Work task:
Each line of the listing below, from the very first to the one that contains "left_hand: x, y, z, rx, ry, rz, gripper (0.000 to", is to be retyped exactly as it stands.

Data provided:
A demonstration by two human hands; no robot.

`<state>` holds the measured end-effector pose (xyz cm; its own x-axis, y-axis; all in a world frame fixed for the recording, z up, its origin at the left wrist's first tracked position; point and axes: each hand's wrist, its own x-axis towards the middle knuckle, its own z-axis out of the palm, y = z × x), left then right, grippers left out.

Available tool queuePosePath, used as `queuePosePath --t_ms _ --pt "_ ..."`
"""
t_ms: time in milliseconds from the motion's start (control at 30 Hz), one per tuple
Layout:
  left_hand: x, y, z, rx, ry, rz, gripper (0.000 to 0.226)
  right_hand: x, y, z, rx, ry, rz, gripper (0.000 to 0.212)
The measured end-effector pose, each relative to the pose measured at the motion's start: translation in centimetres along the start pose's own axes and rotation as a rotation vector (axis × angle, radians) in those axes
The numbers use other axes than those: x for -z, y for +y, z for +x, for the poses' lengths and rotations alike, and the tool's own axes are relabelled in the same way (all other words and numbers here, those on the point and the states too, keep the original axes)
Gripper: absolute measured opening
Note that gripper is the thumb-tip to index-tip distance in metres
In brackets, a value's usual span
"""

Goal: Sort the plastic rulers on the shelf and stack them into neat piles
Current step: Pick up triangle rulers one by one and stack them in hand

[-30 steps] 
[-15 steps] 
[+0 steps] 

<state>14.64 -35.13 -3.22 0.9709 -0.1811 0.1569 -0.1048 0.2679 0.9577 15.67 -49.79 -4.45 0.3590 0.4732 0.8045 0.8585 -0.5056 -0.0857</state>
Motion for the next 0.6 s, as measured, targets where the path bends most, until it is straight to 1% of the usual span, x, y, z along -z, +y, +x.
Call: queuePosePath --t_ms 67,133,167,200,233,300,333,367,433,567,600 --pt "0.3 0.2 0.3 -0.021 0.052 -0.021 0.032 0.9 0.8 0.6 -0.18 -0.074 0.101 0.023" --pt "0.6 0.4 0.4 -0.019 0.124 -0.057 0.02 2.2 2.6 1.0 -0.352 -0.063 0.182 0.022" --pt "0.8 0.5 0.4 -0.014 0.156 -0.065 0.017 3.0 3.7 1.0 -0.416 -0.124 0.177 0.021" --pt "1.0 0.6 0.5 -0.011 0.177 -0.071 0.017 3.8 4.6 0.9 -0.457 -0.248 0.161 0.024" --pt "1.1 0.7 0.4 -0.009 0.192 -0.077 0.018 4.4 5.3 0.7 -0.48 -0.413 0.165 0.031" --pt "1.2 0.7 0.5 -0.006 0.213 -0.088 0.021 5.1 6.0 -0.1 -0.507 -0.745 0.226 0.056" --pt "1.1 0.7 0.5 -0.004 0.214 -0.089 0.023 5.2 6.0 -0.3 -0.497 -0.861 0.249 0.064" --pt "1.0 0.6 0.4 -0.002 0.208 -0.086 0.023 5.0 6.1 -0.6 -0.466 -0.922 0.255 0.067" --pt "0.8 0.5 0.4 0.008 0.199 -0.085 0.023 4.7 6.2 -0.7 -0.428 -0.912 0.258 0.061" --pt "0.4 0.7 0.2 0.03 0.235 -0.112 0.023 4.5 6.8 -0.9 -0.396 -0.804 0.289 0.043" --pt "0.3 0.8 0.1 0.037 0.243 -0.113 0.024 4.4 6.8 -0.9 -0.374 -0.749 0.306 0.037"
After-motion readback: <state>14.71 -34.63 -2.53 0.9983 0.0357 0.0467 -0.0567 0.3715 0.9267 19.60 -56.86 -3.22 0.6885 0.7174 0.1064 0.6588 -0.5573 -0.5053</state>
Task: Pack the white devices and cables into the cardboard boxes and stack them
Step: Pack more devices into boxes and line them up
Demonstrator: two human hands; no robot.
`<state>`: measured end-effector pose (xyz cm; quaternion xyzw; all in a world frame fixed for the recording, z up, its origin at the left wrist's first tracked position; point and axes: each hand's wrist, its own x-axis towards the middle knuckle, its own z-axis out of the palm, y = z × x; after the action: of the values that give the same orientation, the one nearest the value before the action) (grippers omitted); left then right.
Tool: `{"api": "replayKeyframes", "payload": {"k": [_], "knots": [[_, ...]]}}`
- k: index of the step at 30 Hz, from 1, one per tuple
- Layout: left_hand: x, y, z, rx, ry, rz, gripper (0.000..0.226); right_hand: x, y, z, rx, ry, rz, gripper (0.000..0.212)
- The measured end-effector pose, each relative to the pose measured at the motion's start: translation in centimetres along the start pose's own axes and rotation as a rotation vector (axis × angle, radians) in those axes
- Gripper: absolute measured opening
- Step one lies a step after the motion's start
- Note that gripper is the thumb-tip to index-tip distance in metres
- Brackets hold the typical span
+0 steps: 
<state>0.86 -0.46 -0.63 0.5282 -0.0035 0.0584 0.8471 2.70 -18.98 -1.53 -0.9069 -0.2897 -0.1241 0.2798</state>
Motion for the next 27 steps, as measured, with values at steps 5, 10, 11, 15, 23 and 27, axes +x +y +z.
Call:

Solved problem:
A demonstration by two human hands; no robot.

`<state>` holds the measured end-effector pose (xyz cm; its own x-axis, y-axis; all in a world frame fixed for the recording, z up, its origin at the left wrist's first tracked position; point and axes: each hand's wrist, its own x-axis towards the middle knuckle, its own z-axis out of the palm, y = z × x), left then right, grippers left out.

Available tool queuePosePath, used as `queuePosePath --t_ms _ --pt "_ ..."`
"""
t_ms: time in milliseconds from the motion's start (control at 30 Hz), one per tuple
Layout:
  left_hand: x, y, z, rx, ry, rz, gripper (0.000 to 0.226)

No further work remains on this exercise.